If the scenario painted above has taken place and your organisation is targeted by such activists, I would suggest to you that they will use these potential breaches of Data Protection legislation against you and your organisation.
CCTV images and the Courts
Consider another aspect of the above scenario: CCTV images being used as evidence in a Court of Law. The defendant has a super smart barrister who is up-to-date with the privacy laws. As the case unfolds he brings example after example to the attention of the Judge of breaches of Data Protection legislation by you, the principal client.
Taking our imaginary case, he would be able to demonstrate that there were at least four breaches of the 1st Principle of the Data Protection Act ('fairly and lawfully processing'), and four breaches of the 7th Principle ('personal data should be processed securely').
If any one of the Data Processors that I'm suggesting might also be Data Controllers had not registered under the Data Protection Act, then you have the strict liability offence of processing information without having notified the Commissioner when required to do so.
If push came to shove and the barrister thought he had caught the interest of the presiding Judge, he would then be able to develop arguments along the lines of excessive processing and information from personal data being used for a process other than that for which it was intended.
The barrister's final submission to the Judge would be: "Your Honour, there have clearly been gross breaches of the Data Protection Act, and my submission is that this is a breach of my client's Human Rights under Article 6, which entitles him to a fair trial. This is not a fair trial because the evidence being produced before the Court was inequitably gathered in breach of Data Protection."
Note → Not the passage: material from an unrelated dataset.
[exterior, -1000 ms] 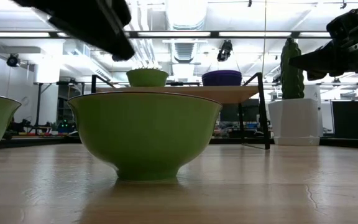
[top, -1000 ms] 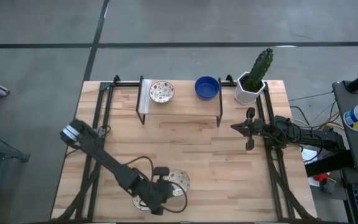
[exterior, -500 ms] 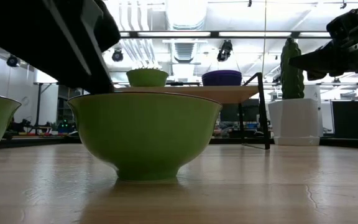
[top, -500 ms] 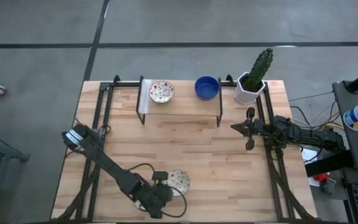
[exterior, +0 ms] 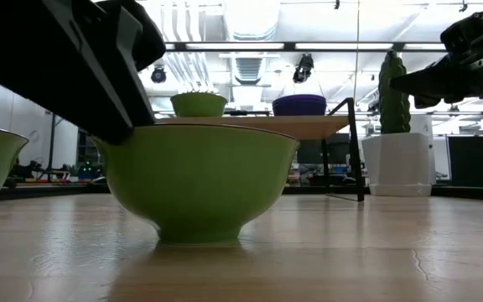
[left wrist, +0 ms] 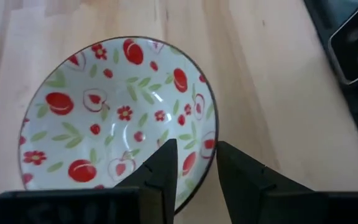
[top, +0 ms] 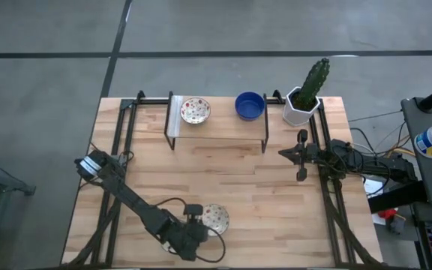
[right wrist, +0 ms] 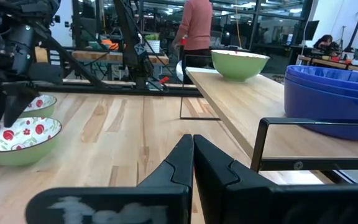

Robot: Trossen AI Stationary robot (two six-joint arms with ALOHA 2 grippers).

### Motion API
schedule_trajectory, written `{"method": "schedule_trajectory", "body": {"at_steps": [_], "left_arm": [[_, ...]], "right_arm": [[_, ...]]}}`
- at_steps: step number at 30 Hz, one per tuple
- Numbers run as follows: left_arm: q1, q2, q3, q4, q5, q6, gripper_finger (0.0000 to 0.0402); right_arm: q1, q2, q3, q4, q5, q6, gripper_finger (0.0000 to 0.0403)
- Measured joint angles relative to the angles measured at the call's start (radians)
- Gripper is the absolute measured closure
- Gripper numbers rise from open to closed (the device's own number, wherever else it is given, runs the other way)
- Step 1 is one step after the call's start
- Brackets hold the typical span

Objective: Pick & Place Mini bowls
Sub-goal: Stack the top white bowl on top of the white bowl on the shelf

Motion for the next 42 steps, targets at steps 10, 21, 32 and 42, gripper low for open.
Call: {"method": "schedule_trajectory", "body": {"at_steps": [10, 21, 32, 42], "left_arm": [[0.013, 0.000, 0.000, -0.038, -0.017, 0.009, 0.0296], [0.024, 0.000, 0.001, -0.014, -0.007, 0.045, 0.0296], [0.024, 0.000, 0.002, -0.018, 0.048, 0.124, 0.0296], [0.034, 0.000, 0.000, -0.071, -0.001, 0.235, 0.0296]], "right_arm": [[0.000, 0.000, 0.000, 0.000, 0.000, 0.000, 0.0394], [0.000, 0.000, 0.000, 0.000, 0.000, -0.002, 0.0394], [0.000, 0.000, 0.000, 0.000, 0.000, 0.000, 0.0394], [0.000, 0.000, 0.000, 0.000, 0.000, -0.001, 0.0394]]}}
People have been telling me for some time that this will never happen. At a seminar I gave at the Lancashire Constabulary hq in November last year, a question was posed with regard to a problem being faced by the police – relating to drivers filling up at service stations and then driving away without paying. The petrol station manager calls the police, who will ask him whether or not the incident in question has been captured by CCTV. The manager answers in the affirmative. The police will then ask if the installation is registered under the Data Protection laws. You can imagine that the manager knows nothing about this, is not registered and yet would be required to do so. The police have to refuse the evidence, and thus no prosecution is possible.
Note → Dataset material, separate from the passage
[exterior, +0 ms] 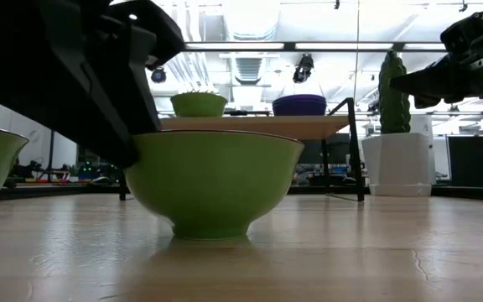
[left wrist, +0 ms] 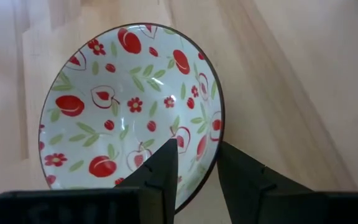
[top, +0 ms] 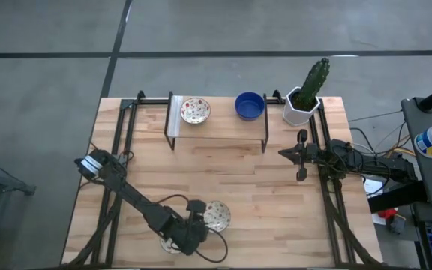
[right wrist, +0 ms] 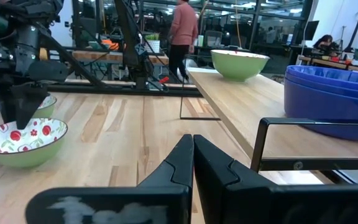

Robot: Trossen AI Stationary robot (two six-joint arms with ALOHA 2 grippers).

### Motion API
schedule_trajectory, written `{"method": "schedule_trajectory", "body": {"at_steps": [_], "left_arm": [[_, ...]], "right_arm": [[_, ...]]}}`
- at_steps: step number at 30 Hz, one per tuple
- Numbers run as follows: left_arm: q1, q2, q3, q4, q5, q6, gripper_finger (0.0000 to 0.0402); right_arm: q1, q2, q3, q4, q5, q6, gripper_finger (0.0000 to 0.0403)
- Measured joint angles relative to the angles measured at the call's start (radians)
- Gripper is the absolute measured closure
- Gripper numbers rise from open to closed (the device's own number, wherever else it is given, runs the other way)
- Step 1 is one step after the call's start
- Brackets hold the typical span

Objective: Pick & Place Mini bowls
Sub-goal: Stack the top white bowl on top of the white bowl on the shelf

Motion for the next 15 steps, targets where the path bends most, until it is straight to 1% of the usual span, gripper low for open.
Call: {"method": "schedule_trajectory", "body": {"at_steps": [15], "left_arm": [[0.014, 0.000, 0.000, -0.006, 0.033, 0.032, 0.0296]], "right_arm": [[0.000, 0.000, 0.000, 0.000, 0.000, -0.001, 0.0394]]}}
I researched this with the Lord Chancellor's office, with the question as to whether the Lord Chancellor would deem this information as being admissible in a Court of Law. His answer was as follows...
"It is important that all Data Controllers (that is bodies/people who hold personal information about people within the terms of the Data Protection Act) are registered with the Information Commissioner. It is ultimately for the Judge to determine, in consultation with both parties to a case, whether any evidence is admissible. However, it is very strongly felt that evidence from an unregistered CCTV camera would not be disregarded in court simply because the camera(s) had not been registered – a minor offence. The court is far more likely to give weight to considerations such as the CCTV system's image clarity, and whether it showed the scene of the crime at a relevant time.
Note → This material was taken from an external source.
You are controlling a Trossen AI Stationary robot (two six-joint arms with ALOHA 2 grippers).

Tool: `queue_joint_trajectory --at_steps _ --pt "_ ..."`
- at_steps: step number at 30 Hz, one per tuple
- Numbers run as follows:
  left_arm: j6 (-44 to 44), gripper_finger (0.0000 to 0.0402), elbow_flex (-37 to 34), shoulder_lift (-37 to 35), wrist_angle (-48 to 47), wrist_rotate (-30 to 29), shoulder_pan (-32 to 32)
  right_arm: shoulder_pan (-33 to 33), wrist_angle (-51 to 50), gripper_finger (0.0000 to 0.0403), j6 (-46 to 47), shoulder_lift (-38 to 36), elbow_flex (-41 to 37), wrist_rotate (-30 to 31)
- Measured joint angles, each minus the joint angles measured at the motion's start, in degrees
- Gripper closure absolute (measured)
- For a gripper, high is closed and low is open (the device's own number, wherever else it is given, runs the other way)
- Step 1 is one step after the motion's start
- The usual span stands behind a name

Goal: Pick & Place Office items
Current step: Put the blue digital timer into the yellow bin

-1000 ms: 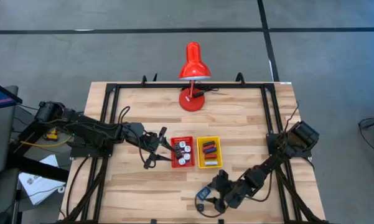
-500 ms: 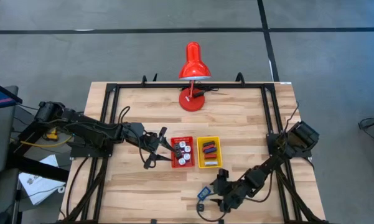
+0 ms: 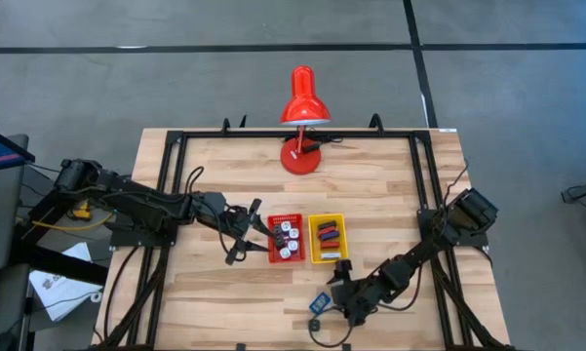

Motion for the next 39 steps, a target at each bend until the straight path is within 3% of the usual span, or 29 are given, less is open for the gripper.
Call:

Evidence from an unregistered CCTV camera would not be disregarded in court simply because the camera(s) had not been registered – a minor offence. As long as the CCTV footage is being presented in accordance with the principles of the Data Protection Ac
"As long as the CCTV footage is being presented in accordance with the principles of the Data Protection Act, registration is a secondary issue. Of course, formal registration should always be made once the Data Controller is aware of the need to do so."
When confronted by this quote, Jonathan Bamford at the Information Commissioner's office, replied in a similar vein – rounding on the quality of CCTV images. He said...
"The Commissioner's opinion on this issue is the same as that expressed by the Lord Chancellor's office. This is that evidence from a CCTV system that wasn't notified is unlikely to be disregarded in court simply because of non-notification. The Commissioner also agrees with the other comments made about considerations of the quality of the CCTV footage, as well as the importance of operating in accordance with the principles of the Data Protection Act."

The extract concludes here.